Difícil mesmo é deixar de predicar a felicidade como boa, e mais ainda a tristeza como má, porquanto o bem e o mal, “o verdadeiro e o falso, são uma combinação de pensados”, aponta Aristóteles; e pensar, isto é, ter uma opinião sobre as mudanças de estado, para o grego, “implica ter sido persuadido, e a persuasão implica a palavra”, ou seja, uma imagem humanamente distanciada do real. No entanto, “as sensações são sempre verdadeiras, enquanto as imagens são maioritariamente falsas”, completa o pensador; pois, para ele, “as imagens são como sensações, só que sem matéria”. Portanto, é a razão que, trabalhando sobre a massa de sensações que se lhe apresenta, artesanalmente apropria ou não tudo que é sentido de acordo com fins próprios, em geral, em função da felicidade que lhe serve.

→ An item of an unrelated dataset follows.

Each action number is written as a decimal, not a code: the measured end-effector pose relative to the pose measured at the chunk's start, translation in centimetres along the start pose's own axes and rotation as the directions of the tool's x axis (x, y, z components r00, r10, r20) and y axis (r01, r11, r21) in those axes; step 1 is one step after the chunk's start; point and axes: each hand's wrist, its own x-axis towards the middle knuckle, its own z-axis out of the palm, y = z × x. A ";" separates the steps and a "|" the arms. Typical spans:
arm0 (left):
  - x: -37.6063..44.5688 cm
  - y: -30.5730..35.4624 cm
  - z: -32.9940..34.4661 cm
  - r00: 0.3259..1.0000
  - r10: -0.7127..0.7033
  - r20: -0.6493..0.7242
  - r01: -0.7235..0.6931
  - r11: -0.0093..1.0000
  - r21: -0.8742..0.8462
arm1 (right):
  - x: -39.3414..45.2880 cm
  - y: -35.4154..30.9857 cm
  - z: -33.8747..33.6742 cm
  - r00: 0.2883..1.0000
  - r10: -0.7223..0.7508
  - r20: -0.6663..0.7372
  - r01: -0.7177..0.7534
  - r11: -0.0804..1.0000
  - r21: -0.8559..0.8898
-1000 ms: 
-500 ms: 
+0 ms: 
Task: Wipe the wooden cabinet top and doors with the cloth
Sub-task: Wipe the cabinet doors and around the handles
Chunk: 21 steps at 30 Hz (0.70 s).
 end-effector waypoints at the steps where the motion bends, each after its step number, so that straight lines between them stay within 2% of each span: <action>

A razão age livremente porque “o sentido é aquilo que é capaz de receber as formas sensíveis sem a matéria”, afirma Aristóteles, e o lado racional do animal que somos converte todos as sensações em distâncias relativas à felicidade. Por isso a tristeza parece não se justificar nem se apropriar à vida, e sem espaço para ser devidamente fruída apenas figura como o intervalo improdutivo e insuportável entre os momentos felizes impostos pela razão. O filósofo grego afirma que “não é o desejo o determinante deste movimento; é que os homens que não sofrem de imoderação [os racionais], embora sintam desejos e apetites, não fazem aquilo de que possuem desejo, eles obedecem, antes, ao entendimento”, ou seja, à razão, e para esta só o prazer tem lugar ao sol.

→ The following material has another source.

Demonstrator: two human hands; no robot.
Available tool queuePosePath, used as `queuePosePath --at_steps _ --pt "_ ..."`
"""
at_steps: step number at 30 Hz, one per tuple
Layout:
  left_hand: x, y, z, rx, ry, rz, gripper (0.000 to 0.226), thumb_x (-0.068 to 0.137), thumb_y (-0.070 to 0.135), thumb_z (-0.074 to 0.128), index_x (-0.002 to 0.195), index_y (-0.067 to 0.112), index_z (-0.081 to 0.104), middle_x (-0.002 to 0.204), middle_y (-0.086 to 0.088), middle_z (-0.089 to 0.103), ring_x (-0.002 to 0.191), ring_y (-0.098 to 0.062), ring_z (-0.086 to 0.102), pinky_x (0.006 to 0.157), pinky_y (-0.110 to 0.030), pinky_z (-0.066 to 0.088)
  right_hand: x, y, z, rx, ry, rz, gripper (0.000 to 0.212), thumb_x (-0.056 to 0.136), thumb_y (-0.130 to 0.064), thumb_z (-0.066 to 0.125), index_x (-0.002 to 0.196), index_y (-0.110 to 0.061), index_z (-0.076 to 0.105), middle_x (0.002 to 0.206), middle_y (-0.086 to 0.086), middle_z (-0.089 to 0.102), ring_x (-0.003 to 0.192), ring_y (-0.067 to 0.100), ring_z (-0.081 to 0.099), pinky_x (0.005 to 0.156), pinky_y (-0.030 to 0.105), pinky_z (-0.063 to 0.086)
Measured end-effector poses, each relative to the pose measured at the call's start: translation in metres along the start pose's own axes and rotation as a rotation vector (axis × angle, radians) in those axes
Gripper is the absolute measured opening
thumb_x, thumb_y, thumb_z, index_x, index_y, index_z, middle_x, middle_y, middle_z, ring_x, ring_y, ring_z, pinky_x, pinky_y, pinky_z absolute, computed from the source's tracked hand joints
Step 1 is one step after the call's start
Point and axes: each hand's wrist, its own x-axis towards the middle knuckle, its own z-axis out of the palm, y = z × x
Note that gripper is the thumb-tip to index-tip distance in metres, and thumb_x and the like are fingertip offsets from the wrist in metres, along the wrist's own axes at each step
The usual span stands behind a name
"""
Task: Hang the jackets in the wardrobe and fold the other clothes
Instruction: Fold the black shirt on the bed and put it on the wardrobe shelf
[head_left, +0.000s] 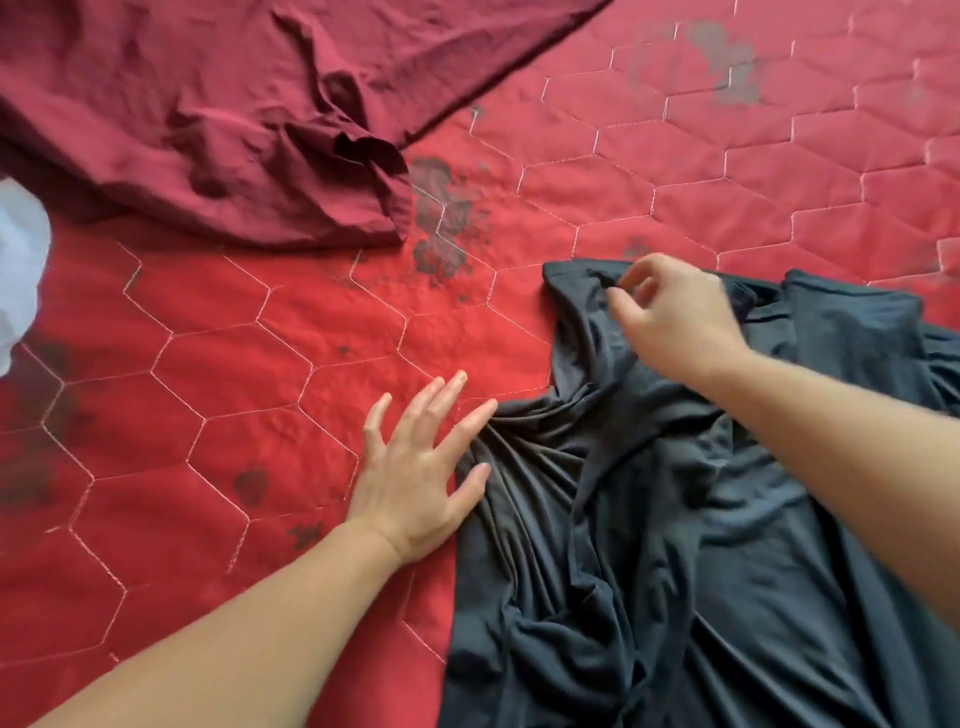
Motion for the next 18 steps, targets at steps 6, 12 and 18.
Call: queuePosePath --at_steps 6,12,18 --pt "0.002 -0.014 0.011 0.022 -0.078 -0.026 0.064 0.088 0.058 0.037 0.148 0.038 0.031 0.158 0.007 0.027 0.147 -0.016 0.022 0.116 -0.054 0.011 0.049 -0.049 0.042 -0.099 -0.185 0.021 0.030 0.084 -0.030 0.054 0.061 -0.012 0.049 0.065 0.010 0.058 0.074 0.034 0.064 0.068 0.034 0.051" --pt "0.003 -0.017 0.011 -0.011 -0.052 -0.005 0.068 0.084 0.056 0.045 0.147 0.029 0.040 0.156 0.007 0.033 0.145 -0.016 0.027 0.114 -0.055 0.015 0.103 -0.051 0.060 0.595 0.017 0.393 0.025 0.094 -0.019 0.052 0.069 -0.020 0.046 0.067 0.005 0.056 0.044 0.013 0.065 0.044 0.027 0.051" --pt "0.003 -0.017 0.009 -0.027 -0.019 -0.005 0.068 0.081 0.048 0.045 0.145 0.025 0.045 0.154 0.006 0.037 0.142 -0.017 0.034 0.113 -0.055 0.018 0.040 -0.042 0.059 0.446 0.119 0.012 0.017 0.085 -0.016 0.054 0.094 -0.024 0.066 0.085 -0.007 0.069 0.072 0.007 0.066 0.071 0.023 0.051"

Dessa forma, o desconforto e a tristeza aparecem sempre alienados dos nossos desejos, isto é, apresentam-se alienígenas, a serem exterminados, e não enquanto movimentos próprios e indispensáveis ao equilíbrio humano. Entretanto, a tristeza é tão necessária quanto a felicidade, pois na grande tela figura-e-fundo, ambas se revelam justamente no contraste entre uma e outra. “Quanto ao desejo, todo ele existe, também, em vista de alguma coisa”, aponta Aristóteles; portanto, alguma coisa qualquer, inclusive a tristeza, só pode ser fruto do desejo, e isso é precisamente o que a razão insiste em esconder. O filósofo conclui que “existem, então, três coisas: uma, o que move; a segunda, aquilo com que move; e ainda uma terceira, o que é movido”. Concluímos aqui que o que move é o desejo; aquilo com que move são as sensações; e o que é movido é a razão. Logo, por ser a única movida, é a razão que deseja voltar ao repouso, à felicidade, ou seja, ao ponto de ignorância do seu contrário, isto é, ao esquecimento da tristeza.